What Makes the Walls
The colors at Yangykala are the product of different mineral contents in alternating sedimentary layers: iron oxides for the reds and oranges, calcium carbonate for the whites, organic material for the occasional dark band. The canyon was once an ancient sea bed — the Caspian’s predecessor, the Paratethys — and the layers represent different geological periods in that ancient sea’s history.
I find that knowing the science doesn’t diminish the visual experience. If anything it amplifies it. Standing at the rim looking down at those bands is like reading time in the only alphabet that matters at geological scale.
The Light
Come in late afternoon. I cannot stress this enough. At midday the canyon is striking but relatively flat in quality — the sun overhead flattens the relief and the colors read more muted. As the sun drops toward the western horizon (toward the Caspian, invisible but close), the walls catch the raking light and the reds intensify into something almost muscular. At the last twenty minutes before sunset, the canyon glows from within in a way that photographs struggle to accurately represent.

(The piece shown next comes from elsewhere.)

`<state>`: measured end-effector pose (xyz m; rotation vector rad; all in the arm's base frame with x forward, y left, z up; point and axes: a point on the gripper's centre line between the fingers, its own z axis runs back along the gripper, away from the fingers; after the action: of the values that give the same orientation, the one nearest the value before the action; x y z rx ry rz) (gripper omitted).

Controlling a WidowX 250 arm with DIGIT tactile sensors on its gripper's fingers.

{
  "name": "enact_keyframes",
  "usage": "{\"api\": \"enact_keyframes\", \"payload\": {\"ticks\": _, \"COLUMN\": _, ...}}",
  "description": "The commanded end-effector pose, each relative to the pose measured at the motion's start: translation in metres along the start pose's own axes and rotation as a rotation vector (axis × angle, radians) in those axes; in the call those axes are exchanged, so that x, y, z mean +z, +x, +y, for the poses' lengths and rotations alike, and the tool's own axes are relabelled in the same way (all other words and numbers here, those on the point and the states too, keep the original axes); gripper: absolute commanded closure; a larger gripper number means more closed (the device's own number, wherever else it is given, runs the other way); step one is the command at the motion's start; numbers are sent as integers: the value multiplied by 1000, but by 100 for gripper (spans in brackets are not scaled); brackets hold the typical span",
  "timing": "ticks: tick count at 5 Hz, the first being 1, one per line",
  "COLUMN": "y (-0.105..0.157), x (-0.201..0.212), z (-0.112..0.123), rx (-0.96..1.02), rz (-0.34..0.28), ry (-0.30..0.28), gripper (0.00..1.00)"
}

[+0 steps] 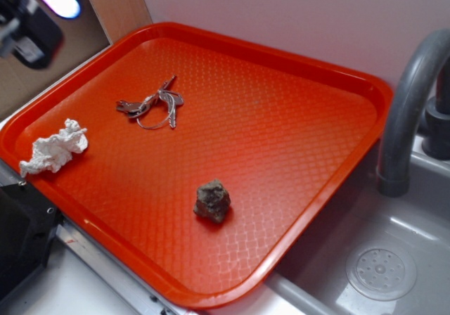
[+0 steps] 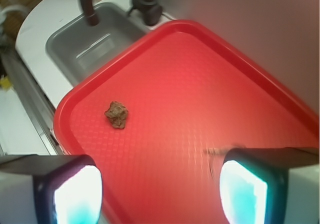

Lia and I sat on the rim until we lost the light entirely, eating bread and dried apricots we’d bought in Turkmenbashi, watching the color drain from the walls in the order it had arrived — the highest points going dark first, the deeper recesses holding their orange for an extra few minutes. The silence was total. No other visitors, no wind worth mentioning, just the sound of the desert settling into night.
Logistics of a Place That Doesn’t Really Want to Be Visited
Yangykala requires a tour operator or a very confident approach to independent travel in Turkmenistan. Technically it falls within a zone requiring additional permits beyond the standard tourist visa. In practice, operators in Ashgabat include it in western Turkmenistan circuits that combine the canyon with Avaza/Turkmenbashi and sometimes Dehistan. A 4WD vehicle is essential — the tracks to the canyon rim are unpaved and sandy.
Camping at the rim is possible and genuinely spectacular. The canyon holds warmth after sunset and the stars in this part of Turkmenistan are exceptional — the country has almost no light pollution outside of Ashgabat, and the Milky Way is properly visible on moonless nights.
When to go: April through May and September through October offer the ideal combination of bearable temperatures and good light quality. Summer is hot but not as extreme as the Karakum interior — the Caspian proximity moderates slightly. Avoid winter for road access reasons rather than weather, though January nights at the canyon rim are cold.